The trial was the ACLU’s plan for “a narrow test case” (100). The Union had read about the Butler Act in Tennessee and sought a nominal defendant who was willing to accept the ACLU’s services so that the Union could challenge the antievolution statute in court. In setting up the case, the ACLU even offered to defray the expenditures of the prosecution, which was unheard of. The small test case soon became anything but when the prosecution asked Bryan to join. This had a snowball effect, as Bryan was a well-known former presidential candidate, Congressman, and Secretary of State who had adopted and championed various political causes after he left public service. Bryan’s involvement attracted the attention of Clarence Darrow, a formidable and infamous defense attorney, who could not resist an opportunity to face Bryan, so much so that he offered his legal services for free for the first time. After Darrow joined, the ACLU never regained control of the defense. With Bryan and Darrow on opposing sides, the case became about so much more than challenging the constitutionality of Tennessee’s antievolution law. Bryan attempted to focus the trial on majoritarianism, while Darrow viewed it as “the culmination of his lifelong struggle against religious intolerance” (106). The press fueled this view of the trial in its coverage by focusing heavily on the differences between fundamentalism and scientific secularism. Most major newspapers skewed heavily against the prosecution.

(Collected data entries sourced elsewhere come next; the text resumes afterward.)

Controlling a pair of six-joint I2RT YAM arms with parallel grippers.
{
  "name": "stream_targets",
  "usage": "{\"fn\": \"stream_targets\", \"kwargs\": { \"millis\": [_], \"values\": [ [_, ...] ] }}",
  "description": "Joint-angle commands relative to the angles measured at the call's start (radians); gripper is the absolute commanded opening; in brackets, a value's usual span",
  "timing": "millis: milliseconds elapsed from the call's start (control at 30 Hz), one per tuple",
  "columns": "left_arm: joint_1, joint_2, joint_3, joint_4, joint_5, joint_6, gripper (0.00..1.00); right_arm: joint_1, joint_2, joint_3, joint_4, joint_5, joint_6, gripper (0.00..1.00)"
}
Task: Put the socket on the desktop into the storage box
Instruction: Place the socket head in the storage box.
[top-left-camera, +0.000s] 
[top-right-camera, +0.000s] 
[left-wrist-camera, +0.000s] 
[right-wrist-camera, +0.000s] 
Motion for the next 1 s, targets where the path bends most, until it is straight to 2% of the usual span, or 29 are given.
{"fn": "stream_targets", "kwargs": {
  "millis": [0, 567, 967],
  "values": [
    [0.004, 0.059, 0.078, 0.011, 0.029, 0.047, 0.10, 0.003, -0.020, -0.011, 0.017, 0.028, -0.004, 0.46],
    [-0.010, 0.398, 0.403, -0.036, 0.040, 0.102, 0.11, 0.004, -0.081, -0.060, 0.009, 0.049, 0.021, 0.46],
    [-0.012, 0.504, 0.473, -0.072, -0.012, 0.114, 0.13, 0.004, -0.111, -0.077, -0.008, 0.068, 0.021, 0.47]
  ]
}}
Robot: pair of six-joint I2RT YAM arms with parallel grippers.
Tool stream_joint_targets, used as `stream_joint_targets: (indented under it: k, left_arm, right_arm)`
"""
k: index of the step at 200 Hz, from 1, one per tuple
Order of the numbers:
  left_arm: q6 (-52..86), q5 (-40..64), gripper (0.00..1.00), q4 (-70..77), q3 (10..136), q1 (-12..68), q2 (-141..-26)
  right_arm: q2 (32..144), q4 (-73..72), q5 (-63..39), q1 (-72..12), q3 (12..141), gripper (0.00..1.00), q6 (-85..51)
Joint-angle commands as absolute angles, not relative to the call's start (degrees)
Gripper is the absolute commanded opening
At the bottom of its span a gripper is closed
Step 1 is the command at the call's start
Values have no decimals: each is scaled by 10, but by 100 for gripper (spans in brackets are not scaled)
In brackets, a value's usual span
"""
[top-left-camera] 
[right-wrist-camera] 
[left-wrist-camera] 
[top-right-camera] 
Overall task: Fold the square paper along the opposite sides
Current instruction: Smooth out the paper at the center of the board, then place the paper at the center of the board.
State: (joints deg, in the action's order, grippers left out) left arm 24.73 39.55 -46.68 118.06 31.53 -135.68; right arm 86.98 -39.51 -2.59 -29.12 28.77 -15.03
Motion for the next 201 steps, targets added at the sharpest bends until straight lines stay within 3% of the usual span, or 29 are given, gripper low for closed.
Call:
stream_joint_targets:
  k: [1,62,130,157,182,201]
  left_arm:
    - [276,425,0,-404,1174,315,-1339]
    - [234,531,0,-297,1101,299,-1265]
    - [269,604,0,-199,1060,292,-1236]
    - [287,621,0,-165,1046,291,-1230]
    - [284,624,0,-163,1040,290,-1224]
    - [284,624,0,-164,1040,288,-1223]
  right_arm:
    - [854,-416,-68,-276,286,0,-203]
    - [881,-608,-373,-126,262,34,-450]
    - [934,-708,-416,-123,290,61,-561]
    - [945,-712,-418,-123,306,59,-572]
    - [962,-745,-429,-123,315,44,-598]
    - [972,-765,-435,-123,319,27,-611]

Chapters 5 and 6 describe the effect the indictment of John Scopes had on academic, scientific, and religious communities, and on how both the prosecution and the defense determined their trial strategy based on this dynamic. There was widespread support for Scopes, with many in the scientific community jockeying for a role in the upcoming trial. This support made strategizing easier for the defense, which took “an expansive view” (133) of the legal issues at hand and prepared witness testimony from numerous well-known scientists regarding evolution and religion. The prosecution, however, had far more difficulty securing scientific witnesses to counter the claims it anticipated from the defense. As the team was unable to do so, they decided to limit the case to the right of the legislature to control what is taught in public schools.

The legal strategies of both sides were readily apparent as the trial began—the prosecution finished its case within an hour and restricted its argument to Scopes’s violation of the criminal statute. However, Darrow’s legal talent and skilled navigation of courtroom procedure were evident, as he managed to deftly outmaneuver a judge who was clearly biased towards the prosecution to ambush Bryan, counsel for the prosecution, and call him as a final witness for the defense. He managed to “try revealed religion” (187) and forced Bryan to concede that he interpreted parts of the Bible.